» ASSIGNED TASK
A complete, unaltered copy of the listing is needed. Write it out.

» GIVEN MATERIAL

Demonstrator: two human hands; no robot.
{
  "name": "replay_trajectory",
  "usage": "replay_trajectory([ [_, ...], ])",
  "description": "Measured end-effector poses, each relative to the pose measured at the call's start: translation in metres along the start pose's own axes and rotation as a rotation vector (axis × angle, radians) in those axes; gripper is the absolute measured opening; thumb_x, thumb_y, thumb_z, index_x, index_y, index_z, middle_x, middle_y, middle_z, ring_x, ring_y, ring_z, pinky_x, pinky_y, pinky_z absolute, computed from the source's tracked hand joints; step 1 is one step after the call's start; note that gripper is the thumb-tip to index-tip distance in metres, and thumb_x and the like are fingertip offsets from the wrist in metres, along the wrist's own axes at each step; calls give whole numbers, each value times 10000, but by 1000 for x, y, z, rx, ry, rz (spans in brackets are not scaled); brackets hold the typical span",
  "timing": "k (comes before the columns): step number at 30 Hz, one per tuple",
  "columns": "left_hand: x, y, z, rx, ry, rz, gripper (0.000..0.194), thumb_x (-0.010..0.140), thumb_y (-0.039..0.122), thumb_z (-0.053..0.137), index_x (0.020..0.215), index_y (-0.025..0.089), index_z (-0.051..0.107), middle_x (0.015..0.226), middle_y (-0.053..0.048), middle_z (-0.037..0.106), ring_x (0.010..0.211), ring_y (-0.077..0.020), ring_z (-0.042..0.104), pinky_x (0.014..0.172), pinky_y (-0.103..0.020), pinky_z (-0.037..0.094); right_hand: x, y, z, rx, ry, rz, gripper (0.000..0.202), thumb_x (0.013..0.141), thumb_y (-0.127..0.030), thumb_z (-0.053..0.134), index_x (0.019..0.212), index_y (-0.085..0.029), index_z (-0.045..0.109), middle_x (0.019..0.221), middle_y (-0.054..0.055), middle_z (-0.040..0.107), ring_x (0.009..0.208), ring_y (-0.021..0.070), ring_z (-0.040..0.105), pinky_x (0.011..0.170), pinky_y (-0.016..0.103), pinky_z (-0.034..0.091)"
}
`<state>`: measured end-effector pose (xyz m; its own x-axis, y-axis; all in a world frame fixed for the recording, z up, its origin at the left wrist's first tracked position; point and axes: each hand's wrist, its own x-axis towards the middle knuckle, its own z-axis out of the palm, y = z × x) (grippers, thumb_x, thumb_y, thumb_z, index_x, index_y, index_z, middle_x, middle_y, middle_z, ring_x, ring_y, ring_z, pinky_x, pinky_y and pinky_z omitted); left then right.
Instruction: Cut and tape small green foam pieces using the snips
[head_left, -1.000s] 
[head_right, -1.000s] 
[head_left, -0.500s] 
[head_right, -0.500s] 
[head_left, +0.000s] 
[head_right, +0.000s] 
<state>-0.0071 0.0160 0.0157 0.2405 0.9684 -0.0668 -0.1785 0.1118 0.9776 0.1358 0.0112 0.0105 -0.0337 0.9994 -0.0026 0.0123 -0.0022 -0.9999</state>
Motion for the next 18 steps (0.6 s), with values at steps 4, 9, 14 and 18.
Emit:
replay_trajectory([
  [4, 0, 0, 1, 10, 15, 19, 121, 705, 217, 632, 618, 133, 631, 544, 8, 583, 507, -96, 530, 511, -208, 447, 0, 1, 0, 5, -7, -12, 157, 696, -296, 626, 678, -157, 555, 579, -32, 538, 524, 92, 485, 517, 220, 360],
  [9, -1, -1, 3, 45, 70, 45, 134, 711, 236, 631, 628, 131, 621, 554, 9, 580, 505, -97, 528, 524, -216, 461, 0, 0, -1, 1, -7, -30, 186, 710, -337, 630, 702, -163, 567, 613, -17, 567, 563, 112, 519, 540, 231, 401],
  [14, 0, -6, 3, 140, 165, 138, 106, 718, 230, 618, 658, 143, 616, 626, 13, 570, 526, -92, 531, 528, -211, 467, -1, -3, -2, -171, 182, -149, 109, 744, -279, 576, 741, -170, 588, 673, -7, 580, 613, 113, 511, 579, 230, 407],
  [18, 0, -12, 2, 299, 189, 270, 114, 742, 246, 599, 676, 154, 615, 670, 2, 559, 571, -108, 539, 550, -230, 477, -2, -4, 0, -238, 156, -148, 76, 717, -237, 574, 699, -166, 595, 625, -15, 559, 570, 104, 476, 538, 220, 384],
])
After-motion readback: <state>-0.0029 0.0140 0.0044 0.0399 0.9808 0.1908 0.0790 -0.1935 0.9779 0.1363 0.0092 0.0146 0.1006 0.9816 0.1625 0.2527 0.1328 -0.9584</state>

» SOLUTION FOR THIS PROBLEM
Demonstrator: two human hands; no robot.
{
  "name": "replay_trajectory",
  "usage": "replay_trajectory([ [_, ...], ])",
  "description": "Measured end-effector poses, each relative to the pose measured at the call's start: translation in metres along the start pose's own axes and rotation as a rotation vector (axis × angle, radians) in those axes; gripper is the absolute measured opening; thumb_x, thumb_y, thumb_z, index_x, index_y, index_z, middle_x, middle_y, middle_z, ring_x, ring_y, ring_z, pinky_x, pinky_y, pinky_z absolute, computed from the source's tracked hand joints; step 1 is one step after the call's start; note that gripper is the thumb-tip to index-tip distance in metres, and thumb_x and the like are fingertip offsets from the wrist in metres, along the wrist's own axes at each step; calls give whole numbers, each value times 10000, but by 1000 for x, y, z, rx, ry, rz (spans in brackets are not scaled); brackets hold the typical span",
  "timing": "k (comes before the columns): step number at 30 Hz, one per tuple",
  "columns": "left_hand: x, y, z, rx, ry, rz, gripper (0.000..0.194), thumb_x (-0.010..0.140), thumb_y (-0.039..0.122), thumb_z (-0.053..0.137), index_x (0.020..0.215), index_y (-0.025..0.089), index_z (-0.051..0.107), middle_x (0.015..0.226), middle_y (-0.053..0.048), middle_z (-0.037..0.106), ring_x (0.010..0.211), ring_y (-0.077..0.020), ring_z (-0.042..0.104), pinky_x (0.014..0.172), pinky_y (-0.103..0.020), pinky_z (-0.037..0.094); right_hand: x, y, z, rx, ry, rz, gripper (0.000..0.202), thumb_x (0.013..0.141), thumb_y (-0.127..0.030), thumb_z (-0.053..0.134), index_x (0.019..0.212), index_y (-0.085..0.029), index_z (-0.045..0.109), middle_x (0.019..0.221), middle_y (-0.054..0.055), middle_z (-0.040..0.107), ring_x (0.009..0.208), ring_y (-0.021..0.070), ring_z (-0.040..0.105), pinky_x (0.011..0.170), pinky_y (-0.016..0.103), pinky_z (-0.034..0.091)"
}
`<state>`: measured end-effector pose (xyz m; its own x-axis, y-axis; all in a world frame fixed for the recording, z up, its origin at the left wrist's first tracked position; point and axes: each hand's wrist, its own x-axis towards the middle knuckle, its own z-axis out of the palm, y = z × x) (grippers, thumb_x, thumb_y, thumb_z, index_x, index_y, index_z, middle_x, middle_y, middle_z, ring_x, ring_y, ring_z, pinky_x, pinky_y and pinky_z omitted); left then right.
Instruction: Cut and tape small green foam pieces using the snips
[head_left, -1.000s] 
[head_right, -1.000s] 
[head_left, -0.500s] 
[head_right, -0.500s] 
[head_left, +0.000s] 
[head_right, +0.000s] 
<state>-0.0071 0.0160 0.0157 0.2405 0.9684 -0.0668 -0.1785 0.1118 0.9776 0.1358 0.0112 0.0105 -0.0337 0.9994 -0.0026 0.0123 -0.0022 -0.9999</state>
Motion for the next 18 steps (0.6 s), with values at steps 4, 9, 14 and 18.
Emit:
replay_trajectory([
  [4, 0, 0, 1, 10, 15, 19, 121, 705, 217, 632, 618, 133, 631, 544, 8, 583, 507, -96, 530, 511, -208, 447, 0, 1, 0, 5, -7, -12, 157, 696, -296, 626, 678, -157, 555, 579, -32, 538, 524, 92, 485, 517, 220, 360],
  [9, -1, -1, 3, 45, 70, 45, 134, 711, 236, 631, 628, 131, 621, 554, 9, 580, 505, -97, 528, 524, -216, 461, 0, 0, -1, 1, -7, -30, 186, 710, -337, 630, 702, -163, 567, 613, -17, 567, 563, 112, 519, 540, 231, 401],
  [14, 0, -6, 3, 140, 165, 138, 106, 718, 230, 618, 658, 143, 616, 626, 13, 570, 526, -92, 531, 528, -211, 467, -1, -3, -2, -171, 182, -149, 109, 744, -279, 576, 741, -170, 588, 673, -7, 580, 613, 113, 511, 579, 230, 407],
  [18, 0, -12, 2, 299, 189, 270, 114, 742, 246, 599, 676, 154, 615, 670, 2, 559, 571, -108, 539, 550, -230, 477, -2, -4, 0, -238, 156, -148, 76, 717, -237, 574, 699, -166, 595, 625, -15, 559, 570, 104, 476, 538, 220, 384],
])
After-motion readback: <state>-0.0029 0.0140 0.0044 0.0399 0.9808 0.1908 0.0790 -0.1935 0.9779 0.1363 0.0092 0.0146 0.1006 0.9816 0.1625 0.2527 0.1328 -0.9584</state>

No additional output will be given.